- [YOUR GOAL]:
From the listing below, retype exactly the line holding "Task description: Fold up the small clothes", the line holding "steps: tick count", and the lines between them; skip everything else.

- [DATA FOR THE TASK]:

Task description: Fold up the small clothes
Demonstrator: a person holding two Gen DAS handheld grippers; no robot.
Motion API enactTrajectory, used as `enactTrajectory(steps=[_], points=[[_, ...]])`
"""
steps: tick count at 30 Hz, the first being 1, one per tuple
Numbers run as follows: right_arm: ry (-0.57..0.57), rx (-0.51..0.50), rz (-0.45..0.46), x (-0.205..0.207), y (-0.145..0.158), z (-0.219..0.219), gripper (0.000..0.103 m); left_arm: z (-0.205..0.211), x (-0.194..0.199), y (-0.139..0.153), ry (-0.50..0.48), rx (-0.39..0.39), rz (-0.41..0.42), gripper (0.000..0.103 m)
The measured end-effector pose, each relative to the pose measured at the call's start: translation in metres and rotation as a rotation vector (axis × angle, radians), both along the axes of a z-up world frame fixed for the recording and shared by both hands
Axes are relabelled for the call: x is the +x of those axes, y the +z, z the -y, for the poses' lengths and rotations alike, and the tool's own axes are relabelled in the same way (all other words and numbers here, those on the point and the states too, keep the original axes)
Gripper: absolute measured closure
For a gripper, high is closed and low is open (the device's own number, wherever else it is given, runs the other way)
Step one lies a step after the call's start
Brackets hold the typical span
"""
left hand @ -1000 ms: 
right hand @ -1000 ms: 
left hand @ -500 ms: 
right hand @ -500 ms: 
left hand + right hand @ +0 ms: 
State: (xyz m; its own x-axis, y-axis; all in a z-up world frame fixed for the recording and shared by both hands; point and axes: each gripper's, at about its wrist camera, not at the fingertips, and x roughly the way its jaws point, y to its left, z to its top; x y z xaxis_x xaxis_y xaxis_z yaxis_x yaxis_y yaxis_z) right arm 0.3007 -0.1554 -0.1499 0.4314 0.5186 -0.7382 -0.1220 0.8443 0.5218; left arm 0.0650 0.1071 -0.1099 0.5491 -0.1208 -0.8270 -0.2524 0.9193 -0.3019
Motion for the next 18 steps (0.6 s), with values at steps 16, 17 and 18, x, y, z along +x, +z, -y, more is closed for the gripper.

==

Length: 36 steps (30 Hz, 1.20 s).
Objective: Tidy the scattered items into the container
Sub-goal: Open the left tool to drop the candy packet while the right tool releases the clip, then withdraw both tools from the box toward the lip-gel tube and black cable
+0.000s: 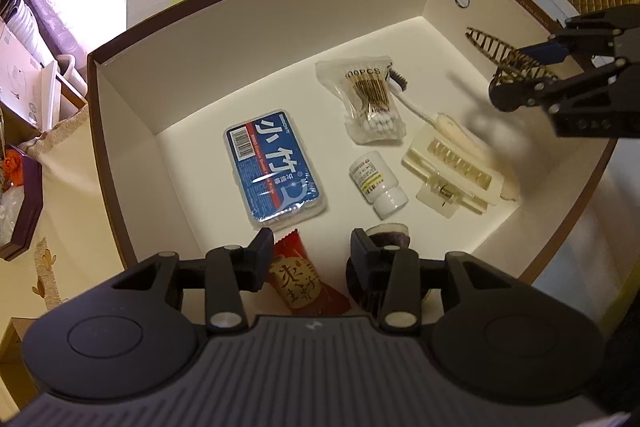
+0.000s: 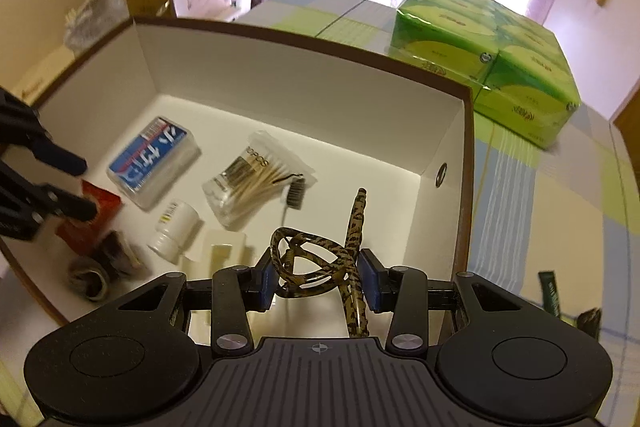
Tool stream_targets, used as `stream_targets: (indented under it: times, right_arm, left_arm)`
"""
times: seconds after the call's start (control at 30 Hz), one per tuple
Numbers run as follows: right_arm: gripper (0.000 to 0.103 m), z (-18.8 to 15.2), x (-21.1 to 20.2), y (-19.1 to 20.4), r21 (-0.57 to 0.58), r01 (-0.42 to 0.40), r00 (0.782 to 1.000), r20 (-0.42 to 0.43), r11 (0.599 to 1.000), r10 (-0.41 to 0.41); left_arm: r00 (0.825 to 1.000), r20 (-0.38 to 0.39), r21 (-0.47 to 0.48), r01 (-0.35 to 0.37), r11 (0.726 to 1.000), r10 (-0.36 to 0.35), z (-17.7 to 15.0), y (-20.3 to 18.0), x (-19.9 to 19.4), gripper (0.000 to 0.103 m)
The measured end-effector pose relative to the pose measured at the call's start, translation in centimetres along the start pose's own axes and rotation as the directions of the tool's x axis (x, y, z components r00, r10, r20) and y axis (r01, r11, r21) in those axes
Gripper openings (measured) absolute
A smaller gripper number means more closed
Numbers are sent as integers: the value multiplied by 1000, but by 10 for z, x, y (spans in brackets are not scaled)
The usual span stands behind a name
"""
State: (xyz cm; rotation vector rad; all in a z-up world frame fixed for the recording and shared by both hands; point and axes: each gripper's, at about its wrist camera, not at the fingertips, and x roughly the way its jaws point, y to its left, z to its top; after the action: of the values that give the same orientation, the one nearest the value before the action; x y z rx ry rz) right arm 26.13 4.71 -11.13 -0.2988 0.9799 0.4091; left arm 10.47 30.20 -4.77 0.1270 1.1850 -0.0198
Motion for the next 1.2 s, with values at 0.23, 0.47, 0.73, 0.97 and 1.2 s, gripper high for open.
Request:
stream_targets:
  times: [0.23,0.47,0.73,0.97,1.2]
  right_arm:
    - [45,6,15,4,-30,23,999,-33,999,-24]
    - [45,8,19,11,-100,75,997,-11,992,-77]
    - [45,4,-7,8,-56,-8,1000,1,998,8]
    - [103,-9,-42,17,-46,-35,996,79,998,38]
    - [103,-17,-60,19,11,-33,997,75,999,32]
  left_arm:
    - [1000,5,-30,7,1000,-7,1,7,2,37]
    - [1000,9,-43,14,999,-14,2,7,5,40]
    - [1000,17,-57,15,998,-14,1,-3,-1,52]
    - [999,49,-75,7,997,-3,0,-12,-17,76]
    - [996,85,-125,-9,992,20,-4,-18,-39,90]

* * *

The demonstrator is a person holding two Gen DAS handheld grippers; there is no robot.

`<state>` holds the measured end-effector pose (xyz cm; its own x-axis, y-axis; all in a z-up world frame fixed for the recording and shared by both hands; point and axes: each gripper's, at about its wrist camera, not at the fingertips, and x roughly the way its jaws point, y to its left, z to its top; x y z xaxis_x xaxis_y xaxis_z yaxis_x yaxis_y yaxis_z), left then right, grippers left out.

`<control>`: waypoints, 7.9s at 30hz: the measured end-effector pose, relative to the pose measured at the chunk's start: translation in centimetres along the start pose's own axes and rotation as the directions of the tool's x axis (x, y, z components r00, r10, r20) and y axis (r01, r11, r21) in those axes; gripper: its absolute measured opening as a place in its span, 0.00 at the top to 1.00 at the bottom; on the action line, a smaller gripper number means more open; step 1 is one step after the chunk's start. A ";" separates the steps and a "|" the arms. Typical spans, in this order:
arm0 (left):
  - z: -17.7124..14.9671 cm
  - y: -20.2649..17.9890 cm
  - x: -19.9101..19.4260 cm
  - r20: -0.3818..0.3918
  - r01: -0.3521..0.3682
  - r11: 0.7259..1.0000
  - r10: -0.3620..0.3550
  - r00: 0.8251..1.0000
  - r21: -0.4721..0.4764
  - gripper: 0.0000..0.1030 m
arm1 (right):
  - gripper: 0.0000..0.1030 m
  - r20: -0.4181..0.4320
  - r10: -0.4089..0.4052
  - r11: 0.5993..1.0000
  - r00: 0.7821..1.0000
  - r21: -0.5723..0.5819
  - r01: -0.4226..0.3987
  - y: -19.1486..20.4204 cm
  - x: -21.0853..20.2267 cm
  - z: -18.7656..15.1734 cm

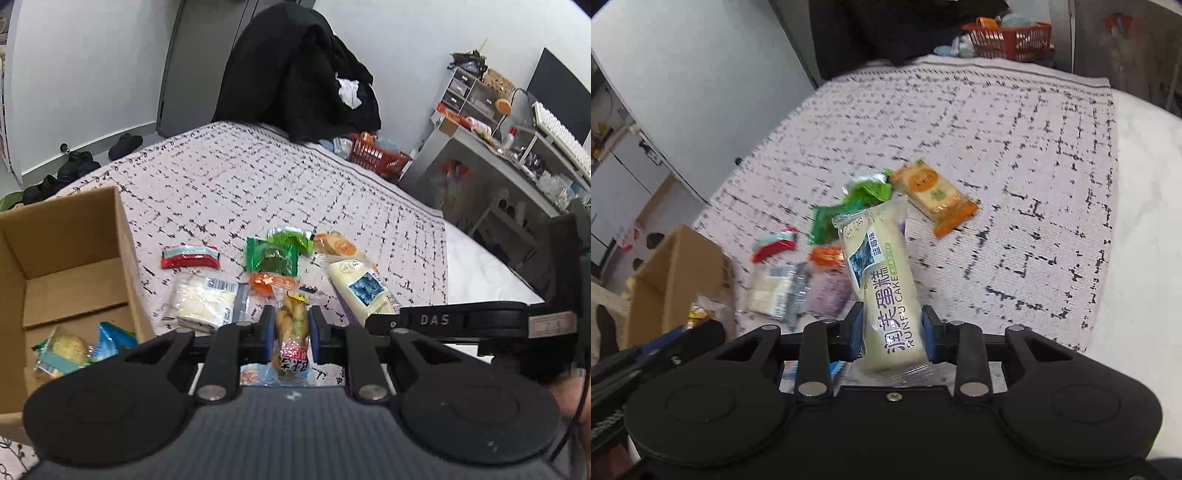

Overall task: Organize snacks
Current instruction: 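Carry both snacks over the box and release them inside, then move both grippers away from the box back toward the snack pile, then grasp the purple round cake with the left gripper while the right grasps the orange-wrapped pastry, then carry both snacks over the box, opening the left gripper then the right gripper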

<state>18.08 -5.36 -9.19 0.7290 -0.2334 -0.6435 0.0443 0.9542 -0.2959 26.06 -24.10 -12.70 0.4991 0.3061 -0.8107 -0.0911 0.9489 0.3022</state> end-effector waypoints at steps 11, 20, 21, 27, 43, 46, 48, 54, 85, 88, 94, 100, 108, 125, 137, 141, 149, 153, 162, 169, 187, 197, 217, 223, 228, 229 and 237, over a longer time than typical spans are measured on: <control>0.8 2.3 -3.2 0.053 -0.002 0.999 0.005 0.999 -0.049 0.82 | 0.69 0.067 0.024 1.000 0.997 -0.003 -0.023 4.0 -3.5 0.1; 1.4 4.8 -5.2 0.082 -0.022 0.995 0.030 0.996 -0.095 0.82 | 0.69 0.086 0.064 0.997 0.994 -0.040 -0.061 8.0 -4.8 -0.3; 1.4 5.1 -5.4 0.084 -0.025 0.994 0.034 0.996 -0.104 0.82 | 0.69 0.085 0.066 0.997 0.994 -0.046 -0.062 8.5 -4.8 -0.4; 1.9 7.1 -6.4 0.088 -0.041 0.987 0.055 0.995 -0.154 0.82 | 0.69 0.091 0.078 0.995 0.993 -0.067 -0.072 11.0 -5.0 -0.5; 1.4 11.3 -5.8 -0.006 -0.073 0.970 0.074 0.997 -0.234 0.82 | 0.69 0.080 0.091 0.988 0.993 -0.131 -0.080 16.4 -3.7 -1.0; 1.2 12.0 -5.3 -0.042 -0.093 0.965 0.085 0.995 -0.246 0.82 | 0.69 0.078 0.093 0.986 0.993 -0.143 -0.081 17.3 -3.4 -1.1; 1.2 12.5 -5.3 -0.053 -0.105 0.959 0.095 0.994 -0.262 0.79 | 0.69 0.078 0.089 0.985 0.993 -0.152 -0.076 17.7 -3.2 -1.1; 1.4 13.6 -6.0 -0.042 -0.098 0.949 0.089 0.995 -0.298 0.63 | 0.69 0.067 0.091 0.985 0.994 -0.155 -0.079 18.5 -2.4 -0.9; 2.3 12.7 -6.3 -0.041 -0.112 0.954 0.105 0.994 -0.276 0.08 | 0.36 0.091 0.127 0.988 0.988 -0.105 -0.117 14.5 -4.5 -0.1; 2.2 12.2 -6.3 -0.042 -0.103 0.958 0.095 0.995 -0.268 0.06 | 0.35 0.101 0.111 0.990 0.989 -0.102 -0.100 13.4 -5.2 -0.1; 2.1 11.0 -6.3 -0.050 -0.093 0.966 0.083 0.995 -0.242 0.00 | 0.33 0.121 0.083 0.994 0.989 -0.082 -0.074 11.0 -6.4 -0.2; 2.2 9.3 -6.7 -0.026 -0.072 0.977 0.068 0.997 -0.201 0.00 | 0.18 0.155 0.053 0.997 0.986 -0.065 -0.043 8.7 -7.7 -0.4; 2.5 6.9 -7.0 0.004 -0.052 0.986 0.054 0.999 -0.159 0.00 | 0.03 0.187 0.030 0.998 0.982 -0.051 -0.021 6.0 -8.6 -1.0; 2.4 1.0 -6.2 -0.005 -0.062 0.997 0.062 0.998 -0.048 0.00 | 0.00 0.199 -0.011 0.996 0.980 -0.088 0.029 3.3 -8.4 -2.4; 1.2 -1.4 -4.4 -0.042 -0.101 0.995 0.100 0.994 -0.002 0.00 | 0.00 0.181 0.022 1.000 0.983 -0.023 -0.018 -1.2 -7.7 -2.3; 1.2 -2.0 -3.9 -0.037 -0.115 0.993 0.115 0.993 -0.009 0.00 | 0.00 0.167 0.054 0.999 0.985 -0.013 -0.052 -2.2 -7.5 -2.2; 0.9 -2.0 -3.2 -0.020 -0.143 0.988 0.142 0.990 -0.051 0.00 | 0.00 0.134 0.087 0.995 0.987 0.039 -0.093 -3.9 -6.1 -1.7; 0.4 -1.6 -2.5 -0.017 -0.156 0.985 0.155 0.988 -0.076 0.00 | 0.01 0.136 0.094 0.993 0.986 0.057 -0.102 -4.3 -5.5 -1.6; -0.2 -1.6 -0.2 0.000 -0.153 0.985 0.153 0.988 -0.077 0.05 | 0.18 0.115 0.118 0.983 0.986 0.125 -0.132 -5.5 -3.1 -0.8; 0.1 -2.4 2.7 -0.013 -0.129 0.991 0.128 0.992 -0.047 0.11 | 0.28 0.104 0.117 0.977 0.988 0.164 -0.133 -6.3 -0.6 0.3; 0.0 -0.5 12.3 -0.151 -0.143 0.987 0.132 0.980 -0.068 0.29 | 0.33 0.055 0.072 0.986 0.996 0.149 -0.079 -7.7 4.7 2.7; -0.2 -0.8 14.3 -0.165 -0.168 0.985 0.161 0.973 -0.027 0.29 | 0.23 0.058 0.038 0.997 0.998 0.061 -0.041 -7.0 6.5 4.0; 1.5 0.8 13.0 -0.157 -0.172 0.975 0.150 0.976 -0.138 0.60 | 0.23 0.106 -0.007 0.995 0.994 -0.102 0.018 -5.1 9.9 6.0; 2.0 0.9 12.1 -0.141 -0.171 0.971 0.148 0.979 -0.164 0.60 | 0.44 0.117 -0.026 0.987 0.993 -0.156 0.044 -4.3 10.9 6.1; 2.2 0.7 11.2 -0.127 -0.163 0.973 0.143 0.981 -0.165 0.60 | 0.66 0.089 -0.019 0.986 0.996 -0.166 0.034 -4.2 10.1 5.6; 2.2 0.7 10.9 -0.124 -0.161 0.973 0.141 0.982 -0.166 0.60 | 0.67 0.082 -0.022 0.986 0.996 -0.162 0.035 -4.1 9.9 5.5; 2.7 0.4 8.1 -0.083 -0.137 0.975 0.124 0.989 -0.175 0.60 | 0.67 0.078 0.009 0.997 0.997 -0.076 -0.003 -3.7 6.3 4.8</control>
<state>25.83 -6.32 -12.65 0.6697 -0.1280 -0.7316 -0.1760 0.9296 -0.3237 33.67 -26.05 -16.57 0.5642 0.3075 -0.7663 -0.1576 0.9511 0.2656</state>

- [TASK ANSWER]:
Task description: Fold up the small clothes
Demonstrator: a person holding two Gen DAS handheld grippers; no robot.
Motion API enactTrajectory, used as `enactTrajectory(steps=[_], points=[[_, ...]])`
"""
steps: tick count at 30 Hz, the first being 1, one per tuple

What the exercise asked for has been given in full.